Before using any of the command data below, make the following replacements:

  • DATA_FILE: The local path to a JSON file containing the data part of the data object.

    Example file content:

    {
      "director": "Frank Darabont",
      "genre": "Drama",
      "title": "The Shawshank Redemption",
      "year": 1994
    }
  • VECTORS_FILE: The local path to a JSON file containing the vectors part of the data object.

    Example file content:

    {
      "genre_embedding": {
        "dense": {
          "values": [ 0.38638010860523064, 0.739343471733759, 0.16189056837017107, 0.5271366865924485 ]
        }
      },
      "plot_embedding": {
        "dense": {
          "values": [ 0.4752082440607731, 0.09026746166854707, 0.8752307753619009 ]
        }
      },
      "soundtrack_embedding": {
        "dense": {
          "values": [ 0.5920451749052875, 0.08301644173787519, 0.1264733498775969, 0.6196429624200321, 0.4925828581737443 ]
        }
      },
      "sparse_embedding": {
        "sparse": {
          "indices": [ 4065, 13326, 17377, 25918, 28105, 32683, 42998 ],
          "values": [ 1, 6, 3, 2, 8, 5, 2 ]
        }
      }
    }
  • DATA_OBJECT_ID: The ID of the data object.
  • COLLECTION_ID: The ID of the collection.
  • LOCATION: The region where you are using Agent Platform.
  • PROJECT_ID: Your Google Cloud project ID.

Execute the following command:

Linux, macOS, or Cloud Shell

gcloud vector-search collections data-objects create DATA_OBJECT_ID \
  --data=DATA_FILE \
  --vectors=VECTORS_FILE \
  --collection=COLLECTION_ID \
  --location=LOCATION \
  --project=PROJECT_ID

Windows (PowerShell)

gcloud vector-search collections data-objects create DATA_OBJECT_ID `
  --data=DATA_FILE `
  --vectors=VECTORS_FILE `
  --collection=COLLECTION_ID `
  --location=LOCATION `
  --project=PROJECT_ID

Windows (cmd.exe)

gcloud vector-search collections data-objects create DATA_OBJECT_ID ^
  --data=DATA_FILE ^
  --vectors=VECTORS_FILE ^
  --collection=COLLECTION_ID ^
  --location=LOCATION ^
  --project=PROJECT_ID

You should receive a response similar to the following:

Created dataObject [DATA_OBJECT_ID].

Python

from google.cloud import vectorsearch_v1

# Create the client
data_object_service_client = vectorsearch_v1.DataObjectServiceClient()

# Initialize request
data_object = vectorsearch_v1.DataObject(
    data={
        "title": "The Shawshank Redemption",
        "genre": "Drama",
        "year": 1994,
        "director": "Frank Darabont",
    },
    vectors={
        "plot_embedding": {
            "dense": {"values": [0.1, 0.2, 0.3]}
        },
        "genre_embedding": {
            "dense": {"values": [0.4, 0.5, 0.6, 0.7]}
        },
        "soundtrack_embedding": {
            "dense": {"values": [0.8, 0.9, 1.0, 1.1, 1.2]}
        },
        "sparse_embedding": {
            "sparse": {"values": [1.0, 2.0], "indices": [10, 20]}
        },
    },
)
request = vectorsearch_v1.CreateDataObjectRequest(
    parent="projects/PROJECT_ID/locations/LOCATION/collections/COLLECTION_ID",
    data_object_id="DATA_OBJECT_ID",
    data_object=data_object,
)

# Make the request
response = data_object_service_client.create_data_object(request=request)

# Handle the response
print(response)

Embedding fields that have an auto-embedding specified in the Collection Schema are automatically populated.

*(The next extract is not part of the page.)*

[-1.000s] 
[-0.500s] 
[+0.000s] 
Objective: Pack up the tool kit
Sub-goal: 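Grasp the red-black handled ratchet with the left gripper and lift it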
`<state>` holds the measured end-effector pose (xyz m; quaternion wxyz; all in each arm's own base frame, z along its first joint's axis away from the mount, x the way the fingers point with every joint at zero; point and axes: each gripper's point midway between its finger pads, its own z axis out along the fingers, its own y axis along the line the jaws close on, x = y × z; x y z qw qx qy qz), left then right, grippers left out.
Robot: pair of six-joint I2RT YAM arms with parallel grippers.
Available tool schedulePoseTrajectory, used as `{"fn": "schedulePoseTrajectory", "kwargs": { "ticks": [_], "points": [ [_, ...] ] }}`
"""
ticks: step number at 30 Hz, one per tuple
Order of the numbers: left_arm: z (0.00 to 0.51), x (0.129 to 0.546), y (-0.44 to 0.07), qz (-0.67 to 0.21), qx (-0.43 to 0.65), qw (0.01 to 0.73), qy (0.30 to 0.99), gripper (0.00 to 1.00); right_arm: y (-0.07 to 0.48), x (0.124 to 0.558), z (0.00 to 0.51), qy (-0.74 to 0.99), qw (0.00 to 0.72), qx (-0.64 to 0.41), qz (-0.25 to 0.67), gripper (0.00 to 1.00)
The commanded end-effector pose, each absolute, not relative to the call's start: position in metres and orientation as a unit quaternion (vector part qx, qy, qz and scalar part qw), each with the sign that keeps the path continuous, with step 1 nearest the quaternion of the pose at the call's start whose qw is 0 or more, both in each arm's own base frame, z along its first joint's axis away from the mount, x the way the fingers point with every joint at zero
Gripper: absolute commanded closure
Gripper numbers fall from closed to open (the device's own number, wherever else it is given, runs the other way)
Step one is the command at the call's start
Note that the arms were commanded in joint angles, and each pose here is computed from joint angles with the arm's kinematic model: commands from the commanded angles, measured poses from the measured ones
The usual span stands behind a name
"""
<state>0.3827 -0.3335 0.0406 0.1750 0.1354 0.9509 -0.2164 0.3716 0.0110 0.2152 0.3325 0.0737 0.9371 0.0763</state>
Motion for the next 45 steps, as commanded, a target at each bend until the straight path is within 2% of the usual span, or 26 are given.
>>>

You can also bring your own embeddings (BYOE) to set vector field values that are not automatically populated.

Batch create Data Objects

For efficient bulk ingestion of small numbers of records (up to 1000 Data Objects per request), use batchCreate. The whole batch is atomic: either all Data Objects are created, or the entire request fails. For larger datasets, prefer importing Data Objects from Cloud Storage.

REST

Before using any of the request data, make the following replacements:

  • COLLECTION_ID: The ID of the collection.
  • LOCATION: The region where you are using Agent Platform.
  • PROJECT_ID: Your Google Cloud project ID.

HTTP method and URL:

POST https://vectorsearch.googleapis.com/v1/projects/PROJECT_ID/locations/LOCATION/collections/COLLECTION_ID/dataObjects:batchCreate

Request JSON body:

{
  "requests": [
    {
      "parent": "projects/PROJECT_ID/locations/LOCATION/collections/COLLECTION_ID",
      "dataObjectId": "movie-1",
      "dataObject": {
        "data": {
          "title": "The Shawshank Redemption",
          "year": 1994
        },
        "vectors": {
          "plot_embedding": {
            "dense": { "values": [0.47, 0.09, 0.87] }
          }
        }
      }
    },
    {
      "parent": "projects/PROJECT_ID/locations/LOCATION/collections/COLLECTION_ID",
      "dataObjectId": "movie-2",
      "dataObject": {
        "data": {
          "title": "The Godfather",
          "year": 1972
        },
        "vectors": {
          "plot_embedding": {
            "dense": { "values": [0.12, 0.55, 0.31] }
          }
        }
      }
    }
  ]
}

To send your request, expand one of these options:

You should receive a JSON response similar to the following:

{
  "dataObjects": [
    {
      "name": "projects/PROJECT_ID/locations/LOCATION/collections/COLLECTION_ID/dataObjects/movie-1",
      "data": {
        "title": "The Shawshank Redemption",
        "year": 1994
      },
      "vectors": {
        "plot_embedding": {
          "dense": { "values": [0.47, 0.09, 0.87] }
        }
      }
    },
    {
      "name": "projects/PROJECT_ID/locations/LOCATION/collections/COLLECTION_ID/dataObjects/movie-2",
      "data": {
        "title": "The Godfather",
        "year": 1972
      },
      "vectors": {
        "plot_embedding": {
          "dense": { "values": [0.12, 0.55, 0.31] }
        }
      }
    }
  ]
}

gcloud

Before using any of the command data below, make the following replacements:

  • COLLECTION_ID: The ID of the collection.
  • LOCATION: The region where you are using Agent Platform.
  • PROJECT_ID: Your Google Cloud project ID.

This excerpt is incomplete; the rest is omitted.